America’s system of education has failed in one of its most important goals: forming future generations of American citizens.
This is particularly true in higher education, where students are encouraged to become “global citizens” instead of Americans. At many of our institutions of higher learning, character education has been replaced by moral relativism at the same time that rigorous academic standards have given way to a mentality of “college for all.”
We are seeing the results of our education deficit now, as rioters tear down statues that commemorate not only the former Confederacy, but America’s founding fathers, abolitionists, and former presidents.
In a new book from Templeton Press, 20 conservative thinkers articulate their vision for halting this trend. How to Educate an American: The Conservative Vision for Tomorrow’s Schools focuses mostly on K-12 education. The entire book, edited by Michael J. Petrilli and Chester E. Finn, Jr., is a must-read for education reformers—even those who work most closely with colleges and universities.

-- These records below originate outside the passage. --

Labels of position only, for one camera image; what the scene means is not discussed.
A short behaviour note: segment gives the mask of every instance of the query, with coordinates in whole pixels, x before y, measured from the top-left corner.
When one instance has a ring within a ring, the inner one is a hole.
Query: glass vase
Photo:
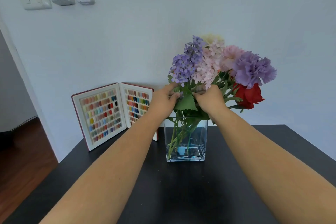
[[[204,161],[208,121],[199,117],[165,120],[167,162]]]

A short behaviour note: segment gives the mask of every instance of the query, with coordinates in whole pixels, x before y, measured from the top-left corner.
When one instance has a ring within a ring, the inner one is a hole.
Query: wooden floor
[[[38,118],[14,132],[14,145],[0,151],[0,223],[57,166]]]

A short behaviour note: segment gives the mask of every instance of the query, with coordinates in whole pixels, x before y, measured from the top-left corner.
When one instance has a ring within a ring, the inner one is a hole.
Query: purple hydrangea
[[[270,82],[277,76],[277,70],[271,66],[268,58],[260,58],[258,54],[252,52],[243,53],[233,63],[233,70],[236,71],[236,82],[248,89],[252,88],[255,83],[262,85]]]
[[[169,73],[172,73],[172,81],[181,83],[184,87],[185,82],[189,82],[193,77],[197,66],[202,61],[205,45],[203,39],[198,36],[192,37],[192,42],[185,45],[184,54],[179,54],[173,58],[173,66]]]

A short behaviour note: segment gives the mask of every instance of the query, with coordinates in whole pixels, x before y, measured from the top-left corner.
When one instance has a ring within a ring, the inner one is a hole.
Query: table surface
[[[285,125],[254,127],[336,186],[336,162],[303,137]],[[39,223],[122,134],[91,152],[82,140],[4,223]],[[241,171],[217,127],[208,127],[204,162],[167,163],[163,128],[159,128],[159,138],[151,143],[119,224],[278,223]]]

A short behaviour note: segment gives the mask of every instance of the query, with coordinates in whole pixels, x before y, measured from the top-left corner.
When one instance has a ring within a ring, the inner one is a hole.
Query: forearm
[[[148,112],[73,184],[41,223],[116,223],[161,120]]]
[[[237,162],[282,223],[334,223],[336,188],[223,107],[213,114]]]

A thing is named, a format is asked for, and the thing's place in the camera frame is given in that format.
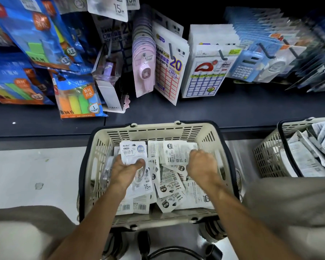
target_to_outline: shopping basket
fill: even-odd
[[[290,176],[282,161],[282,150],[284,150],[292,169],[298,177],[303,177],[291,155],[287,138],[291,137],[297,130],[304,130],[313,123],[323,121],[325,121],[325,118],[305,118],[279,122],[277,128],[254,149],[254,156],[259,166],[260,175],[263,178]]]
[[[213,153],[218,150],[224,165],[221,174],[225,186],[239,198],[236,171],[229,148],[219,127],[212,121],[176,121],[161,124],[126,124],[96,128],[87,145],[79,174],[79,220],[82,221],[94,203],[103,194],[99,174],[108,157],[108,146],[118,146],[123,140],[186,140],[196,142],[199,149]],[[135,231],[143,228],[161,227],[180,223],[197,223],[207,217],[217,219],[215,210],[195,208],[162,213],[153,206],[149,214],[126,214],[116,216],[112,228]]]

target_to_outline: black cable
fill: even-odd
[[[182,246],[169,246],[169,247],[164,247],[159,250],[156,250],[155,252],[151,253],[148,256],[148,259],[153,259],[156,258],[162,254],[166,254],[169,252],[178,252],[178,253],[183,253],[183,254],[188,254],[198,260],[204,260],[202,256],[200,256],[198,253],[196,253],[193,250],[190,250],[188,248],[182,247]]]

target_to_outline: calculator keypad
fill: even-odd
[[[245,66],[238,66],[235,69],[235,71],[233,72],[232,77],[247,79],[252,71],[253,71],[253,68],[247,68]]]

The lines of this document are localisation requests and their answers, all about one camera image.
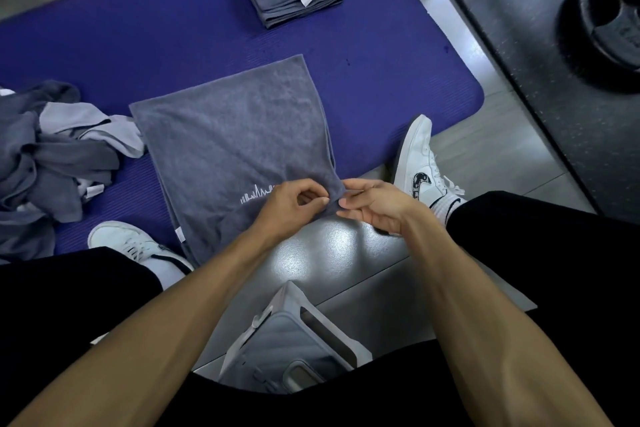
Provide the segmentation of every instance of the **forearm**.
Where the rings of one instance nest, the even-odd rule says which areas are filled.
[[[117,326],[50,384],[12,426],[153,425],[229,301],[271,247],[248,230]]]
[[[548,337],[426,206],[408,214],[403,236],[418,264],[436,336],[477,424],[609,424]]]

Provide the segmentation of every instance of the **purple yoga mat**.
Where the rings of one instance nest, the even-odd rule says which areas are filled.
[[[438,133],[483,102],[419,0],[345,0],[271,30],[249,0],[59,0],[0,24],[0,48],[0,85],[62,80],[120,114],[134,101],[302,53],[343,178],[391,158],[414,115],[430,117]],[[58,253],[84,248],[103,220],[128,221],[177,245],[148,156],[125,162],[85,220],[58,227]]]

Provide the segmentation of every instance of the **person's left hand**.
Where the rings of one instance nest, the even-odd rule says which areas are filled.
[[[295,235],[329,203],[329,193],[312,179],[278,184],[273,188],[251,229],[276,246]]]

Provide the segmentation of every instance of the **sneaker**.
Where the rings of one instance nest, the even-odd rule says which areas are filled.
[[[185,275],[193,271],[193,266],[184,257],[156,243],[138,227],[122,221],[100,223],[91,230],[86,242],[89,248],[108,246],[139,264],[147,259],[161,259],[172,262]]]
[[[429,141],[431,120],[425,115],[413,119],[394,163],[391,182],[405,193],[432,208],[448,195],[463,196],[465,191],[446,176],[440,176]]]

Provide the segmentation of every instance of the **white embroidered logo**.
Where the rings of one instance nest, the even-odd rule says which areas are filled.
[[[258,187],[256,184],[253,185],[253,190],[251,194],[244,193],[244,196],[240,198],[240,204],[245,204],[256,197],[265,197],[273,190],[273,186],[270,185],[268,190],[262,189]]]

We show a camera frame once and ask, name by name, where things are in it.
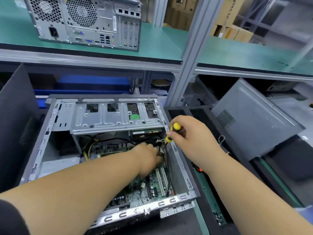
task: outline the yellow screwdriver handle
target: yellow screwdriver handle
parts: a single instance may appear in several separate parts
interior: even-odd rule
[[[179,123],[174,123],[171,127],[171,131],[174,131],[176,133],[179,133],[179,131],[181,130],[182,126]],[[173,141],[173,139],[169,136],[166,136],[165,138],[166,142],[171,142]]]

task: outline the sleeve
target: sleeve
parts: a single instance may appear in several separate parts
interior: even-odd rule
[[[9,202],[0,200],[0,234],[30,235],[19,211]]]

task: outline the computer back panel
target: computer back panel
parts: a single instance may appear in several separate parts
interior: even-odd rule
[[[139,50],[139,0],[25,0],[39,38]]]

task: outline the expansion slot
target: expansion slot
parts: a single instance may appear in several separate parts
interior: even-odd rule
[[[168,181],[167,181],[167,177],[166,177],[166,174],[165,174],[164,167],[161,167],[161,174],[162,174],[164,186],[165,186],[165,188],[167,190],[167,188],[168,188]]]
[[[160,175],[160,172],[159,172],[159,169],[155,169],[156,171],[156,177],[157,177],[157,180],[159,182],[159,188],[160,188],[160,191],[161,191],[161,196],[164,197],[165,196],[165,191],[163,189],[163,184],[162,184],[162,180],[161,180],[161,175]]]

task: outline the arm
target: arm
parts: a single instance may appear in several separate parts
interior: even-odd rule
[[[182,136],[167,135],[204,170],[242,235],[313,234],[313,226],[245,167],[227,155],[210,130],[190,116],[172,120]]]
[[[136,176],[145,177],[162,160],[157,148],[132,150],[66,168],[0,194],[21,213],[31,235],[84,234],[99,214]]]

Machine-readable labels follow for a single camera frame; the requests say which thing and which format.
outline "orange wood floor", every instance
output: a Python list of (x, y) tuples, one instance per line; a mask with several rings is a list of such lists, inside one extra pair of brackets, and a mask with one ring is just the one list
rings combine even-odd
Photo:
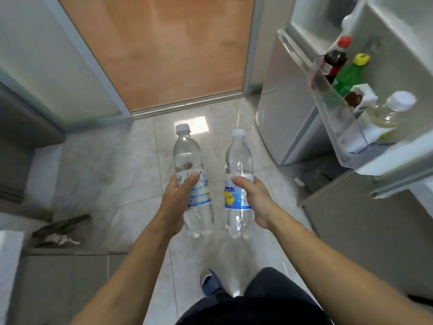
[(59, 0), (129, 110), (241, 89), (254, 0)]

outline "forearm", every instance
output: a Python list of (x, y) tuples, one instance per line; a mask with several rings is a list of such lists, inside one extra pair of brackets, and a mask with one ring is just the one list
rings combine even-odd
[(155, 216), (121, 266), (72, 325), (142, 324), (170, 238)]
[(336, 324), (432, 324), (433, 317), (326, 245), (279, 207), (270, 230)]

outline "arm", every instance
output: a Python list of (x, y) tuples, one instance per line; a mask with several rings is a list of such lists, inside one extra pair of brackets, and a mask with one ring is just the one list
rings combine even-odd
[(263, 183), (233, 177), (247, 191), (256, 222), (269, 229), (336, 324), (433, 324), (433, 316), (326, 245), (269, 196)]
[(179, 188), (176, 176), (171, 178), (155, 217), (114, 275), (71, 325), (143, 323), (168, 243), (183, 226), (188, 195), (199, 178), (199, 174), (193, 174)]

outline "blue and white label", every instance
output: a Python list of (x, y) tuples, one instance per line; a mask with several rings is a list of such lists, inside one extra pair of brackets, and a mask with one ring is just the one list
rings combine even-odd
[(207, 185), (207, 178), (204, 169), (190, 169), (176, 173), (177, 177), (177, 185), (180, 186), (183, 184), (185, 179), (193, 173), (199, 172), (200, 179), (198, 183), (192, 187), (190, 193), (190, 202), (188, 207), (198, 207), (210, 203), (212, 200), (210, 199), (209, 186)]
[[(237, 174), (254, 181), (253, 174)], [(226, 184), (224, 188), (224, 200), (227, 209), (231, 210), (251, 210), (245, 189), (236, 186), (232, 181), (233, 174), (226, 174)]]

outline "person's leg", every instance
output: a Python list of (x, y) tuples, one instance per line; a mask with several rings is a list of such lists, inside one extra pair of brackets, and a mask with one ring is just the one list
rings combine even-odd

Its four sections address “History, Civics, and Citizenship;” “Character, Purpose, and Striving;” “Schools, Family, and Society;” and “Renewing the Conservative Education Agenda.” According to the publisher, the book is targeted at anyone who wants to teach future generations to “preserve the country’s heritage, embody its universal ethic, and pursue its founding ideals.”
A chapter by Robert P. George, entitled “What Causes—and What Might Cure—Illiberalism and Groupthink in Education?” focuses on higher education’s role in creating our current predicament. George is the McCormick Professor of Jurisprudence and Director of the James Madison Program in American Ideals and Institutions at Princeton University. His work promoting civil discourse has given him insight into the particular problems on college campuses.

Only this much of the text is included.